Am 6. Februar 2014 hielt Senator Robert Menendez, der Vorsitzende des außenpolitischen Ausschusses des US-Senats, eine bisher kaum beachtete, historische Rede über den Stand der Verhandlungen mit dem Iran. Anlässlich seiner Ablehnung der Lockerung der Wirtschaftssanktionen durch das Genfer Zwischenabkommen vom November 2013 bemerkte der Senator, dass „Jahre der Verschleierung, Verzögerung und endlosen Verhandlung die Iraner – laut dem Direktor der nationalen Geheimdienste – zu dem Punkt geführt haben, die wissenschaftlichen, technischen und industriellen Kapazitäten zu entwickeln, um letztlich Nuklearwaffen zu produzieren.“

Die Strategie der Iraner, „diese Verhandlungen“ dazu zu nutzen, „das nukleare Infrastrukturprogramm nur so lange stillzulegen, um das internationale Sanktionsregime zurückzusetzen“, hat „sie zum nuklearen Schwellenland gemacht.“ Auch der Obama-Administration dürfte dies größtenteils bekannt sein. Die Entscheidungsträger sollten einsehen, dass der Iran nicht Milliarden von Dollar investiert und nicht Jahre der internationalen Isolation überstanden hat, um seinen Kurs zu ändern und die Jagd nach Kernwaffen zu beenden. Womöglich wissen die Offiziellen, die an den Fünf-Mächte-plus-Deutschland-Gesprächen beteiligt sind, dass der wahrscheinlichste Ausgang der aktuellen Politik ist, dass der Iran die Bombe erlangt, die er vorgibt nicht zu wollen. Wenn der Plan darin besteht, eher einen nuklear bewaffneten Iran einzubinden, als ihn davon abzuhalten, die Bombe zu bekommen, dann hat die Nichtbeachtung der Ideologie Irans einen gewissen Sinn. Eine derartige Politik kann nur auf einer willentlichen Ignoranz der Kernüberzeugungen des Regimes beruhen.

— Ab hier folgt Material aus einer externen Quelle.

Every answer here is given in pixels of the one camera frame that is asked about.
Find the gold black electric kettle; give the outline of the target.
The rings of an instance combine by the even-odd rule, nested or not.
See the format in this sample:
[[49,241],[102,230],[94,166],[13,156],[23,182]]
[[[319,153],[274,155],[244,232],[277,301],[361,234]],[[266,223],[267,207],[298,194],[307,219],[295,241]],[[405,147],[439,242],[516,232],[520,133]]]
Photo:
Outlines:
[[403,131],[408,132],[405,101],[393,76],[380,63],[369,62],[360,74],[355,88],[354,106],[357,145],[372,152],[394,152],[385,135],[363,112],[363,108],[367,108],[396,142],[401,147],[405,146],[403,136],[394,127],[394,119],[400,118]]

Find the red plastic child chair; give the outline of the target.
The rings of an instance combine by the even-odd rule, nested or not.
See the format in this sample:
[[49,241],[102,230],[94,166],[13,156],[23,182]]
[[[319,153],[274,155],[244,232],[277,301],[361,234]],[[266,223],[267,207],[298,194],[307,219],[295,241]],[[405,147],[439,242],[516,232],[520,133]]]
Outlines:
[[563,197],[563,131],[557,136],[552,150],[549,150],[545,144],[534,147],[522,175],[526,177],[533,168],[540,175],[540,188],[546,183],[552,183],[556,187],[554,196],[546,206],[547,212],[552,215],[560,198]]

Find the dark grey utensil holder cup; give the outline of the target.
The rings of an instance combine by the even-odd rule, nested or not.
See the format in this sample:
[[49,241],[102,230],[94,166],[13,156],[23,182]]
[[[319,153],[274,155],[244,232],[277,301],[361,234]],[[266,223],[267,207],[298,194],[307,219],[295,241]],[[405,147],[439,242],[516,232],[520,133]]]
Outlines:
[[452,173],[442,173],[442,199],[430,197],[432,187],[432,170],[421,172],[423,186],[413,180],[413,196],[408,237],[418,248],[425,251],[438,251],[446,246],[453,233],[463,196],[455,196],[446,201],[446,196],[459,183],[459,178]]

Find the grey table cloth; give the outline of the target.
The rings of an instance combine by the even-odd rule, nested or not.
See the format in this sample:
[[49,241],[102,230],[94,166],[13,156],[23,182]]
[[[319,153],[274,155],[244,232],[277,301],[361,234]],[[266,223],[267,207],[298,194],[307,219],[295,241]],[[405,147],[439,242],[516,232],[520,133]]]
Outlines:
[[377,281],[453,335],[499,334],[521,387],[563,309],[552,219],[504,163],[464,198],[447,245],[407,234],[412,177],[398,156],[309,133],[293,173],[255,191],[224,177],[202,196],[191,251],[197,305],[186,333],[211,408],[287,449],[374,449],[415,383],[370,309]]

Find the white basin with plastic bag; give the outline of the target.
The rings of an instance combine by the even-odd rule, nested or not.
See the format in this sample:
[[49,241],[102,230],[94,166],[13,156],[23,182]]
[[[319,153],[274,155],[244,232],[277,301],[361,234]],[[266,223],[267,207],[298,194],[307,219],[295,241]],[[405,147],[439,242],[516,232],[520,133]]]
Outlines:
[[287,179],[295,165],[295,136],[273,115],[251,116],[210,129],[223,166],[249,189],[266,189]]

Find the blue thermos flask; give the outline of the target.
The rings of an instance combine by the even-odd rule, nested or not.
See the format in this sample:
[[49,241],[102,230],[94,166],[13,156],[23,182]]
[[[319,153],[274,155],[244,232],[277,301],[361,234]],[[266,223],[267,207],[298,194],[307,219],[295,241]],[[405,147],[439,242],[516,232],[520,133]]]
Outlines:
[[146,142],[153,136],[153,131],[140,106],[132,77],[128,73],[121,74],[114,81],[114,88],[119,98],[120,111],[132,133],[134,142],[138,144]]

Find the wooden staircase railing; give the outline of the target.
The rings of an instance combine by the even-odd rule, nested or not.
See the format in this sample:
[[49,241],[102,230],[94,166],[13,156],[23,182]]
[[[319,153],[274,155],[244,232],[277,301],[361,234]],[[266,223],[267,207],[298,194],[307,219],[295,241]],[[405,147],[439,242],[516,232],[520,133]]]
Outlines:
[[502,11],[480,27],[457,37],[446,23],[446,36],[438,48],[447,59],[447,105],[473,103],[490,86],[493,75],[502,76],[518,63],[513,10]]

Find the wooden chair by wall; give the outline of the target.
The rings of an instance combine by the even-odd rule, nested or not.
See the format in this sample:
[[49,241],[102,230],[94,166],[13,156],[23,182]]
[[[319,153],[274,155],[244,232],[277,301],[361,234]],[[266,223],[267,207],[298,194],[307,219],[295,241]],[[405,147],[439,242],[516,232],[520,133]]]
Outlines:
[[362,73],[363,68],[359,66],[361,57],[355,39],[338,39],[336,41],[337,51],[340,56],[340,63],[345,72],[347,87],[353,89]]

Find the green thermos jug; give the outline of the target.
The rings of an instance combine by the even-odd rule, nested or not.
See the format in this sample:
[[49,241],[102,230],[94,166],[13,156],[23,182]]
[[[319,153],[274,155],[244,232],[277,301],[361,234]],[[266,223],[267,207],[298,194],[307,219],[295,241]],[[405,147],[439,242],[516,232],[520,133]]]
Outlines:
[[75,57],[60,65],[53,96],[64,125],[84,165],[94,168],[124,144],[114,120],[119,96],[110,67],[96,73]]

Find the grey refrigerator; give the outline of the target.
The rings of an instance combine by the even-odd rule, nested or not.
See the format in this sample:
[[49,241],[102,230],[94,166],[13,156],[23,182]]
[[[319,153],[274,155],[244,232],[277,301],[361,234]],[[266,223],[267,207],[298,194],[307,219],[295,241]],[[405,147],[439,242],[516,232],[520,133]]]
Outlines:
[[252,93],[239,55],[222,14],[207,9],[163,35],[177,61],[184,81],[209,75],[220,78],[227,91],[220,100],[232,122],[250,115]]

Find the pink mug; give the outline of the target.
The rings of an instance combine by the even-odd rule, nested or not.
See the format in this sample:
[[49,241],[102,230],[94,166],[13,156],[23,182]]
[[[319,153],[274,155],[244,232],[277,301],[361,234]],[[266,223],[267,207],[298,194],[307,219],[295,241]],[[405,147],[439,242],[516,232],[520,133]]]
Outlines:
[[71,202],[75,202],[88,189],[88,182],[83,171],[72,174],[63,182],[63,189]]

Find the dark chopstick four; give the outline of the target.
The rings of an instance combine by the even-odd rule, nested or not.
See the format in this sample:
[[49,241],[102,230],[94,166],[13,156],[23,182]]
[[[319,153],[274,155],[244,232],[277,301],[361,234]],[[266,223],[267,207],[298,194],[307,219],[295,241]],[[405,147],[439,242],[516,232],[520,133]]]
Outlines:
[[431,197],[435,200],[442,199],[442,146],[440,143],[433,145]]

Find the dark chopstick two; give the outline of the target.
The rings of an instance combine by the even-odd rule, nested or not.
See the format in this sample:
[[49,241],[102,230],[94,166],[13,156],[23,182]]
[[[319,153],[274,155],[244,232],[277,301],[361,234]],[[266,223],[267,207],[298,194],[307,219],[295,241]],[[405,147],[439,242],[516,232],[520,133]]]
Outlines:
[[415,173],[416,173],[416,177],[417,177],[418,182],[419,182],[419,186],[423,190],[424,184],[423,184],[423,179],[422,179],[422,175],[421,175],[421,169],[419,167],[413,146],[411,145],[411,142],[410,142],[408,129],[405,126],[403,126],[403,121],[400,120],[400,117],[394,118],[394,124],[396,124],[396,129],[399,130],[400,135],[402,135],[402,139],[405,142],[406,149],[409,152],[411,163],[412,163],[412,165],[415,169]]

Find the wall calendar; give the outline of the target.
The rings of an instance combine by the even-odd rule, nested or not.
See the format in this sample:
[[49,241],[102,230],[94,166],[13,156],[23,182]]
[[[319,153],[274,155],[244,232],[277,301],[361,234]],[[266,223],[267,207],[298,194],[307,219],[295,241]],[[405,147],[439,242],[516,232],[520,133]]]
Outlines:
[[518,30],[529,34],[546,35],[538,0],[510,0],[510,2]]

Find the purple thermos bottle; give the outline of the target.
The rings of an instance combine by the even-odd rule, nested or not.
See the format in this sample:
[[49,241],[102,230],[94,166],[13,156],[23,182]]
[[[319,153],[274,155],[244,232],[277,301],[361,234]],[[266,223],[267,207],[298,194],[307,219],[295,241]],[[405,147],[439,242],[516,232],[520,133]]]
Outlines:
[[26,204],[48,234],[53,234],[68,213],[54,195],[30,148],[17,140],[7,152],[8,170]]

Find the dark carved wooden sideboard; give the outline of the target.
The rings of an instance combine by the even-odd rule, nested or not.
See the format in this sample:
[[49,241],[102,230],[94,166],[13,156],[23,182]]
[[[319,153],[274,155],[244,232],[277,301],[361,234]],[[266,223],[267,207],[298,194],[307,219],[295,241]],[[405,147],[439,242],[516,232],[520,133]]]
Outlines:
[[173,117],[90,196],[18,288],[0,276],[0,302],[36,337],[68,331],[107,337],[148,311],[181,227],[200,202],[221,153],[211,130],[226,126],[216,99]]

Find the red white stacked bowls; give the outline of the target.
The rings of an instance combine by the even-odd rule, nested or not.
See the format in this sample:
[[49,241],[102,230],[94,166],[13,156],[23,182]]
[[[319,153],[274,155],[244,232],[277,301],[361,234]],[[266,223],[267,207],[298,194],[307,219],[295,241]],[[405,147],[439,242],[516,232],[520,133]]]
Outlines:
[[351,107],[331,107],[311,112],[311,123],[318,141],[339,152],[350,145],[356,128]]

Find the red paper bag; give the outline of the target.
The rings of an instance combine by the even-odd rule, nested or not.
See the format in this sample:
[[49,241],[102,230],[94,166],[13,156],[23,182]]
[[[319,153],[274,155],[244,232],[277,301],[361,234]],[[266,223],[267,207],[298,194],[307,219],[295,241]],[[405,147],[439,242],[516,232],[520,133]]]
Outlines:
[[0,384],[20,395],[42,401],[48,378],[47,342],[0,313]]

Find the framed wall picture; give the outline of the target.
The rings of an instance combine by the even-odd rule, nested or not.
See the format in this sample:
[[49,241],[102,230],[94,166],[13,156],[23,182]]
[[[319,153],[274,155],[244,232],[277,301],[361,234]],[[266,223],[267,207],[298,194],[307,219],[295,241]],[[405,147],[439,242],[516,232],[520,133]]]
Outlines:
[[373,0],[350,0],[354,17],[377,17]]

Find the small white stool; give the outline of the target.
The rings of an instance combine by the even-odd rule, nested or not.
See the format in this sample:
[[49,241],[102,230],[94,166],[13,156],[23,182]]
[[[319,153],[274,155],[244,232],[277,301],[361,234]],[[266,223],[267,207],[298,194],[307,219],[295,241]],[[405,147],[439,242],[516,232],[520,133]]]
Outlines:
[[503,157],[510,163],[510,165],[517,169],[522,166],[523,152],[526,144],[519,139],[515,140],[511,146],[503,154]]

Die Vereinigten Staaten haben die wirtschaftlichen und militärischen Mittel, um die iranische Bombe zu verhindern. Wenn es notwendig wird, Gewalt anzuwenden, um dieses Ziel zu erreichen, muss die Regierung den vollen Umfang von Gründen für diese Entscheidung präsentieren. Ein Regime, das von radikalem Antisemitismus beseelt ist, erzeugt nicht nur die Gefahr eines zweiten Holocausts, sondern stellt – bedingt durch seine gefährliche Irrationalität – eine Bedrohung für die ganze Welt dar. Präsident Obama und seine leitenden Beamten beharren darauf, dass ihre Politik eine der Prävention sei, doch scheinen sie nicht die Leute zu verstehen, die sie abschrecken wollen. Der ideologische Extremismus des Iran verliert sich im Nebel technischer Einzelheiten. Wollen wir allerdings eine wirksame Iran-Politik haben, müssen wir erst verstehen, wie dieses Land tickt, und nicht nur seine Bomben.

* Jeffrey Herf ist Professor für Geschichte an der University of Maryland. Er ist u.a. Autor von Nazi Propaganda for the Arab World (Yale University Press 2009) und The Jewish Enemy: Nazi Propaganda during World War II and the Holocaust (Harvard University Press 2006). Für den von Stephan Grigat und Simone Dinah Hartmann herausgegebenen Band Iran im Weltsystem. Bündnisse des Regimes und Perspektiven der Freiheitsbewegung (Studienverlag 2010) hat er das Geleitwort geschrieben. Herf war mehrfach auf Veranstaltungen von STOP THE BOMB in Berlin und Wien als Referent zu Gast.